Brazil scraps regulation banning sugarcane expansion in Amazon

Despite international outrage against forest fires in Brazil’s Amazon, Brazilian president Jair Bolsonaro has annulled a 10-year-old regulation banning the expansion of sugarcane planted in the world’s largest rainforest.

The regulation had banned sugarcane expansion in a wetland savanna known as Pantanal – which sprawled over parts of Bolivia, Brazil and Paraguay – and in the indigenous and reforested areas, Bloomberg reported on 7 November.

The scrapped regulation had allowed only sustainable expansion and had helped Brazilian ethanol, mostly made from sugarcane, to be globally recognised as a fuel with high sustainability standards.

Reuters wrote that the regulation was scrapped because the 2009 decree was considered obsolete and other regulatory instruments, such as the country’s new forest law and RenovaBio programme, were thought to be more efficient for oversight.

Brazilian agricultural groups had warned that major importers could start snubbing purchases from the commodity powerhouse because of environmental concerns, Bloomberg wrote.

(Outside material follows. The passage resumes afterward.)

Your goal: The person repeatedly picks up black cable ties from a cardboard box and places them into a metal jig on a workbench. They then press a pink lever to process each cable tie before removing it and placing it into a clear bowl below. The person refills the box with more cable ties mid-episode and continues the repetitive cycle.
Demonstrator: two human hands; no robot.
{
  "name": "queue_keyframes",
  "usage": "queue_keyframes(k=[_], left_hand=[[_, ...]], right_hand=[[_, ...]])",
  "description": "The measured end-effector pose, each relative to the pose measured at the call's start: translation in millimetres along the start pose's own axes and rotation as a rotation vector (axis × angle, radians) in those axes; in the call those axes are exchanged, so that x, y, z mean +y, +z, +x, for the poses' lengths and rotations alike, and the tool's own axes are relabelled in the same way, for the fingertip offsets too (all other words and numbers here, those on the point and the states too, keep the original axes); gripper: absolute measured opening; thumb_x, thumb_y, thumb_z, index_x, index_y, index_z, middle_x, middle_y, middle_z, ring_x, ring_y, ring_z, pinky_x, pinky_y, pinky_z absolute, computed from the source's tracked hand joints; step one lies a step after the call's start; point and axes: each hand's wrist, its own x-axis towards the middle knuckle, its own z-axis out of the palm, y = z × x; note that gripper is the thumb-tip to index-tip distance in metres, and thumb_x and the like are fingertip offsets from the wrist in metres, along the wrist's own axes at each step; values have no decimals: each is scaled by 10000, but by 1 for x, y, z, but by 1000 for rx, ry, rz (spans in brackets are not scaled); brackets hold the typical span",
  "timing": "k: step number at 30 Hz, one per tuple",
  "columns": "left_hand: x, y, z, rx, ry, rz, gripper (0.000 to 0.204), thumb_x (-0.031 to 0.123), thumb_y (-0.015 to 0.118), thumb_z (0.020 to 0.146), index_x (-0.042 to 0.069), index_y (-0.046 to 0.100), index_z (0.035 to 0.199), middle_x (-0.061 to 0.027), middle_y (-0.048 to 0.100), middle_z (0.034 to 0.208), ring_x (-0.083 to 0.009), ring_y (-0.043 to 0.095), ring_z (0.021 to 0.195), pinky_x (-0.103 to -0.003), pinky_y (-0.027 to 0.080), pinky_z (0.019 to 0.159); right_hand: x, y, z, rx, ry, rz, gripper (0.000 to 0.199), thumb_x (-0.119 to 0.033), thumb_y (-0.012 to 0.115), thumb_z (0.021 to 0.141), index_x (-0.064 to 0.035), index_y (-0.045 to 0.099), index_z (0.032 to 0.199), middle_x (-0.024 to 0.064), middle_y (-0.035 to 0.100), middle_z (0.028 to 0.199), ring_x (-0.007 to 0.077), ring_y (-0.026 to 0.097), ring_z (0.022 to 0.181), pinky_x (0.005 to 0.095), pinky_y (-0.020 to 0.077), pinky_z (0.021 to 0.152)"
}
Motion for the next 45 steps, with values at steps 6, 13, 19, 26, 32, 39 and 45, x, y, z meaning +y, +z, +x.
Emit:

Meanwhile Brazil’s agriculture minister Tereza Cristina Dias told journalists on 12 November that a 2008 commitment from the country’s grain traders not to buy oilseed from land cleared in the Amazon was “absurd”, Reuters reported.

“The soya moratorium is a private affair between private parties. I think it is absurd, we have ... means to show where our soya is produced and if it can be produced there,” she said.

Reuters wrote that farming group Aprosoja Brasil was intensifying lobbying efforts to end the soya moratorium.

Dias said the country’s forestry code was already strict about land usage in the Amazon region, allowing farmers to use up to 20% of the land for agriculture.